As such, I missed almost every single note of Hangar 55. I arrived at the New Forces stage just in time to hear them thank the crowd and disappear. Bugger. As I waited for the next act, I got a tap on the shoulder and a lilting Irish “top o’ the mornin'” from Ten Ton Slug’s guitarist Sean Sullivan. OK, he actually just said “hi there”, but still with the Irish bit.
So, the bands I did see… Dying Gorgeous Lies weren’t bad, though let down a little by the sound. Lisa Minet’s vocals were gruff and scary, but Marcel’s lead guitar was a little too choppy. Also, on occasion, Jay’na’s keyboards crashed the mix pretty badly. A shame as they were used to great effect elsewhere, but just weren’t working when they were given a lead position.
Minor sound criticisms aside, the band did well and left a crowd wanting more. Worthy of their half hour slot.
Valuk were up next, robed in black and covering their faces for the entire show. This whole black metal thing doesn’t work for me on a “listen to it at home” level, but I’ve been very impressed by many of the acts live. Valuk continued that pattern with a great show. Intense, and obviously well-practised, their set flew past in a flurry of buzzing riffs and blast beats.

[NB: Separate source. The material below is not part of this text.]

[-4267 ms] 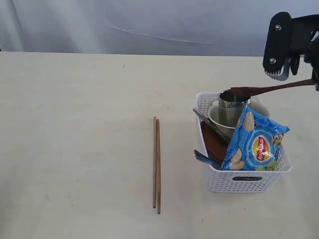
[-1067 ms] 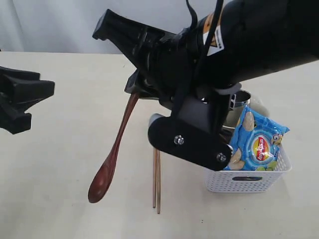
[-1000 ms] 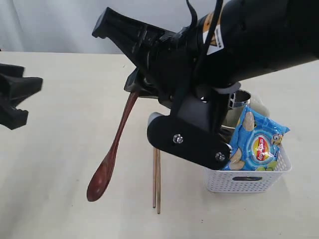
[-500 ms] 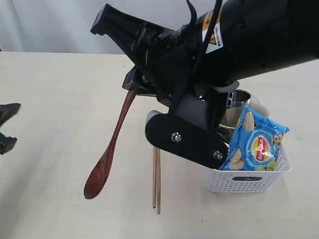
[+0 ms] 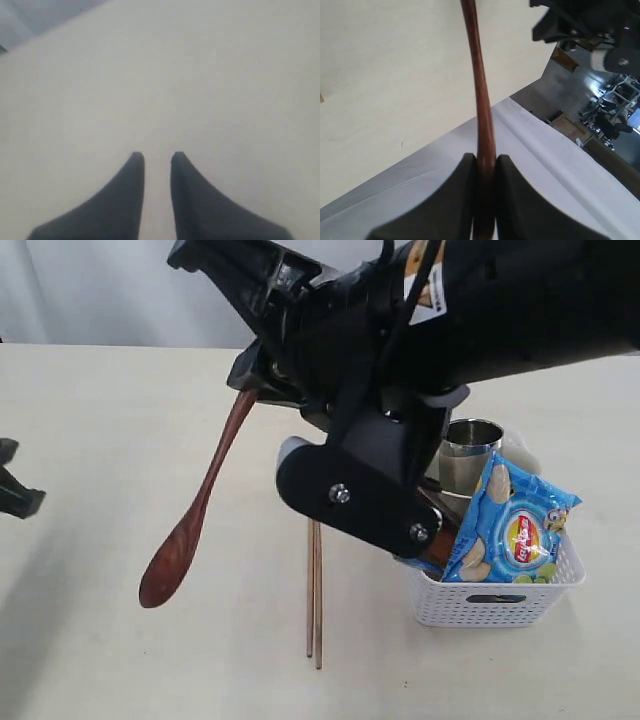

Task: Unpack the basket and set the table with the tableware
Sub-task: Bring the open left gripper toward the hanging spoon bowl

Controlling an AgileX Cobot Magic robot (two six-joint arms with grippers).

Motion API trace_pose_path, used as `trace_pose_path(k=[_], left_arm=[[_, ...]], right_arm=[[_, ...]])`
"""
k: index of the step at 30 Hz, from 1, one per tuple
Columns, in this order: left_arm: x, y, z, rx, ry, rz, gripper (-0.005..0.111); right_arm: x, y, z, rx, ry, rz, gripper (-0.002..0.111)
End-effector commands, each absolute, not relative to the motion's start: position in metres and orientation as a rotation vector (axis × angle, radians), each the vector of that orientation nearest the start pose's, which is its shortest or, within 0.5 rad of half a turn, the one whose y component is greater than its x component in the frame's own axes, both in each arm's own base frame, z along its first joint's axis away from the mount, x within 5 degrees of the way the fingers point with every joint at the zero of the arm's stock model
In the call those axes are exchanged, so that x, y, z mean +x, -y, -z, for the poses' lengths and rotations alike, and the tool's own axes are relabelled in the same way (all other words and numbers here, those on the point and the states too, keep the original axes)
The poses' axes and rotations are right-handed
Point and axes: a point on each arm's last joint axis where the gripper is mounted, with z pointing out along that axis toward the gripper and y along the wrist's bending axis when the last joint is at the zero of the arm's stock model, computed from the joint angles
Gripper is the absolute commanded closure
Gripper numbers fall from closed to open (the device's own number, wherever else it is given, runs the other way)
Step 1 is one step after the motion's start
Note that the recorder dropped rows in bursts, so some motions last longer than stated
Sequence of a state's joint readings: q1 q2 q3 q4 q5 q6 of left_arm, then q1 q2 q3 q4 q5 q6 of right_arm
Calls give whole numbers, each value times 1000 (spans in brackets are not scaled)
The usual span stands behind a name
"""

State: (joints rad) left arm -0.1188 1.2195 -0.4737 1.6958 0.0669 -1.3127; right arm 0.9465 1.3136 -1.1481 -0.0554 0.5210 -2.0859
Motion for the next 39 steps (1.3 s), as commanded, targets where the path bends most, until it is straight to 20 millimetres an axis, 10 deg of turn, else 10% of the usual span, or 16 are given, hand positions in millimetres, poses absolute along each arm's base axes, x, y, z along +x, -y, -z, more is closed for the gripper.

As darkness really started to fall (as well as a little more rain), Austria’s Fearancy let loose with some groovy metal, with an edge of hardcore in the bouncy riffs. They’d definitely brought some fans with them (including one I had arrived with from Trieste) and it wasn’t difficult to see why they were liked so much by the time they got into their stride. Their bassist’s lovely “Bumblebee” guitar really stood out, and the sound guys had everything nailed by this point.
I managed to snag a CD at the end of their set and I’ll ensure it gets a listen once I get home and have a CD player to hand (this may be a couple of weeks…).
Next up were the band I had been waiting for, Galway’s Ten Ton Slug. And bloody hell did they blow away all expectations. Despite running as a four piece with a borrowed bassist (their second guitarist’s last gig was their appearance at Bloodstock last year), they absolutely creamed (slimed?) the place. Impromptu circle pits erupted, violence abounded, heads banged and horns were raised. The Slug was out to take no prisoners and it absorbed all with its metal power. As they left the stage, many voices were shouting their name (or a close approximation: “Ten Ton Sludge”), and I’m sure they’d have done an encore if they could.
Also, top marks to singer Ronan who caught a bra thrown at him by a pretty young lady sitting on someone’s shoulders… then accidentally dropped it down the front of the stage behind some speakers so couldn’t return it. Sadly this meant she spent the next 20 minutes flashing everyone until the end of the show when he went to great pains to get the bra back to her!
The final act of the night came from Switzerland and, if anything, managed to top even TTS’s performance. Voice of Ruin walked on stage and just BAM started. No messing about, no slow intros, no nothing. Just insane, crushing metal which lasted half an hour.
With a well-polished set, even including some synchronised pirouettes, this is a band who have obviously rehearsed like hell for a long time. Again, the crowd went mad and I’m sure more than a couple of people have staggered to their tents with new bruises and battle scars.
In all, a short but enjoyable start to a week of metal mayhem in Slovenia. The food and drink isn’t as cheap as I’d hoped, but still cheaper than at UK festivals, and the “bacon burger” I had was so big it was verging on being value for money. It was certainly bloody tasty.